I have a pair of 2 way speakers that are labeled 8 ohms. They have a crossover in them. There are 4 wires from the crossover to the drivers; a + and - to the woofer and a + and - to the tweeter. This looks like parallel wiring. I want to update the woofer and tweeter. The originals have no markings that identify either their impedance or manufacturer. If I go 8 ohms on both the woofer and tweeter and they are wired in parallel to the crossover, then is the speaker 8 ohms at the terminals or 4 ohms??? Why?
If the drivers are 8 ohms and the crossover is competently designed then the impedance at the terminals will be 8 ohms.
Note that what you measure with a multimeter is dc resistance and as there will be a cap in series with the tweeter, you are only measuring the dc resistance of the woofer and any coils in series with it.
AC impedance will vary with frequency, but in the case of both the woofer and the tweeter (assuming they have at least a coil and a cap in series with them) then the filters effectively make the impedance much higher either below or above the filters corner point.
A high impedance in parallel with a low impedance is effectively the same as the low impedance. So whilst the drivers are in parallel, their impedances are not flat and will rise significantly below fc for the high pass, and above fc for the low pass.
Tony.
Note that what you measure with a multimeter is dc resistance and as there will be a cap in series with the tweeter, you are only measuring the dc resistance of the woofer and any coils in series with it.
AC impedance will vary with frequency, but in the case of both the woofer and the tweeter (assuming they have at least a coil and a cap in series with them) then the filters effectively make the impedance much higher either below or above the filters corner point.

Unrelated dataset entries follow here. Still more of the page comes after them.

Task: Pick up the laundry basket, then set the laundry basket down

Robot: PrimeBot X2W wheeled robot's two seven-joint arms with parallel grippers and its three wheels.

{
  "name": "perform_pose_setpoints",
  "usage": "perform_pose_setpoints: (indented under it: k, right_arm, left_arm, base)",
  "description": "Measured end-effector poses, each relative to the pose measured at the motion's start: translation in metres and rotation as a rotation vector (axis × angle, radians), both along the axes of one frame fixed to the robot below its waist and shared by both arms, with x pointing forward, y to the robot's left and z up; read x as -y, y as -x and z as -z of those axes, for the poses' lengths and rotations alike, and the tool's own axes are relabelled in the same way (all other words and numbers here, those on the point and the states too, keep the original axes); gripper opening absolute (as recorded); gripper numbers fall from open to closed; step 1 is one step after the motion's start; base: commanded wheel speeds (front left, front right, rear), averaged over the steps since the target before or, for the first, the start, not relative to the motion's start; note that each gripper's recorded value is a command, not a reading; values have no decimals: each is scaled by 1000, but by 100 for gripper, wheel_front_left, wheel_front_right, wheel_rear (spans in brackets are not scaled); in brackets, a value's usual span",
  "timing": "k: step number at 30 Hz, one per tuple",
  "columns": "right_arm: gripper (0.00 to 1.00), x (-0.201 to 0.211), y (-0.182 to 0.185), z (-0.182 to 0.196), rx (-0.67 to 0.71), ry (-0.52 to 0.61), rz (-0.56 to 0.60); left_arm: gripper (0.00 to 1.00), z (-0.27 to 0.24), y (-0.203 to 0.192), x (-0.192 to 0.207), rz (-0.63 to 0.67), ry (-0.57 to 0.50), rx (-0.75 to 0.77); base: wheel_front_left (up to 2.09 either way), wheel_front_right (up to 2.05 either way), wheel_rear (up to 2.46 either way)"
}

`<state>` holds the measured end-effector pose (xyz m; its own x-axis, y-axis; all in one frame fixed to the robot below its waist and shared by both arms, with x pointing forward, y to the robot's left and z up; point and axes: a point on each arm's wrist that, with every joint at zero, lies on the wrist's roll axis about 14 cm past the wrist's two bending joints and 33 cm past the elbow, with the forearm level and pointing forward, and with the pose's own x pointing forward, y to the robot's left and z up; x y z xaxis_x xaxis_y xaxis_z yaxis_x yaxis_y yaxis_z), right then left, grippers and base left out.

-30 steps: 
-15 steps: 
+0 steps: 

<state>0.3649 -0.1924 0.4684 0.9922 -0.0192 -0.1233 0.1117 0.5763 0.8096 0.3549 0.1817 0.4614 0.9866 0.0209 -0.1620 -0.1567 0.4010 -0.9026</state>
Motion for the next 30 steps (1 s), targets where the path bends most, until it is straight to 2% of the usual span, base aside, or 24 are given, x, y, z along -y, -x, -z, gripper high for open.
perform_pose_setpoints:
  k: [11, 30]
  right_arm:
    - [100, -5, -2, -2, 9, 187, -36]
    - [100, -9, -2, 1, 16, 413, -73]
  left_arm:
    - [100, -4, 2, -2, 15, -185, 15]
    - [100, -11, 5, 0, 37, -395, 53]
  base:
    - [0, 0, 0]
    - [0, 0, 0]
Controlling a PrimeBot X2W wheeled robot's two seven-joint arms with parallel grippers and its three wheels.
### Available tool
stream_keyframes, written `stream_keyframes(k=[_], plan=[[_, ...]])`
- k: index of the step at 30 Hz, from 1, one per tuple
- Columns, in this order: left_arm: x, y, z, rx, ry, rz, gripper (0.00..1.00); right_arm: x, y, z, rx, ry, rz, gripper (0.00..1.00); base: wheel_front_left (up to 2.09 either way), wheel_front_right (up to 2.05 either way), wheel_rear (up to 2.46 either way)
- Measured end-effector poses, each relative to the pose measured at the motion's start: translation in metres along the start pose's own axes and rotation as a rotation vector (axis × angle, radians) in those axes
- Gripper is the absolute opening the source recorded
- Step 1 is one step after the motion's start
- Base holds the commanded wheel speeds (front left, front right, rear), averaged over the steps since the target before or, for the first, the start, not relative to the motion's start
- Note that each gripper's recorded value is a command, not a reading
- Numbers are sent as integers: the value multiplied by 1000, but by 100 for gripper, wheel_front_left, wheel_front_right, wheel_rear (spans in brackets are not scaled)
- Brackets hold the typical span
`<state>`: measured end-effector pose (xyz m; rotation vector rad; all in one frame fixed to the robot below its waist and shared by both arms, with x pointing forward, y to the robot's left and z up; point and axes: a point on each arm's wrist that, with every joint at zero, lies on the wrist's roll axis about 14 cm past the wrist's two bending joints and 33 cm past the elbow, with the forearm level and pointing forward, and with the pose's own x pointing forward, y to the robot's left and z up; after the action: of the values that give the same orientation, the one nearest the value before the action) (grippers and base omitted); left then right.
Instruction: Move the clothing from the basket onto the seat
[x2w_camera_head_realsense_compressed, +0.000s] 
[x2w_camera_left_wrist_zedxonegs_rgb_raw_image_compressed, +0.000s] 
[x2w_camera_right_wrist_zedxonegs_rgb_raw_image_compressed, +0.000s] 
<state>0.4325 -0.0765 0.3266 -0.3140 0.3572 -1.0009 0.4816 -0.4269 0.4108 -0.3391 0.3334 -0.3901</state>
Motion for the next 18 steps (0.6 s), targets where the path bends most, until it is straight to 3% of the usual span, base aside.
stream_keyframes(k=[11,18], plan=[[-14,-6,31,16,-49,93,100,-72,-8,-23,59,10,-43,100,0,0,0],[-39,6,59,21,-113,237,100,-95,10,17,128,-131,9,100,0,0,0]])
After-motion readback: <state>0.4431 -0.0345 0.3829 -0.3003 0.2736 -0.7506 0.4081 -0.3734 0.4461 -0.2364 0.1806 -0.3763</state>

A high impedance in parallel with a low impedance is effectively the same as the low impedance. So whilst the drivers are in parallel, their impedances are not flat and will rise significantly below fc for the high pass, and above fc for the low pass.
Tony.
I have a pair of 2 way speakers that are labeled 8 ohms. They have a crossover in them. There are 4 wires from the crossover to the drivers; a + and - to the woofer and a + and - to the tweeter. This looks like parallel wiring. I want to update the woofer and tweeter. The originals have no markings that identify either their impedance or manufacturer. If I go 8 ohms on both the woofer and tweeter and they are wired in parallel to the crossover, then is the speaker 8 ohms at the terminals or 4 ohms??? Why?
What Wintermute said, plus, there is only a small region where both the woofer and tweeter are active ... at bass frequencies only the woofer is going, at treble only the tweeter. So in effect they never actually appear in parallel.
So, Wintermute, by cap I take it you mean capacitor? So then, the crossover itself is dictating the dc resistance (impedance) at the terminals and is measuring only the woofer when the speaker is disconnected from a power source?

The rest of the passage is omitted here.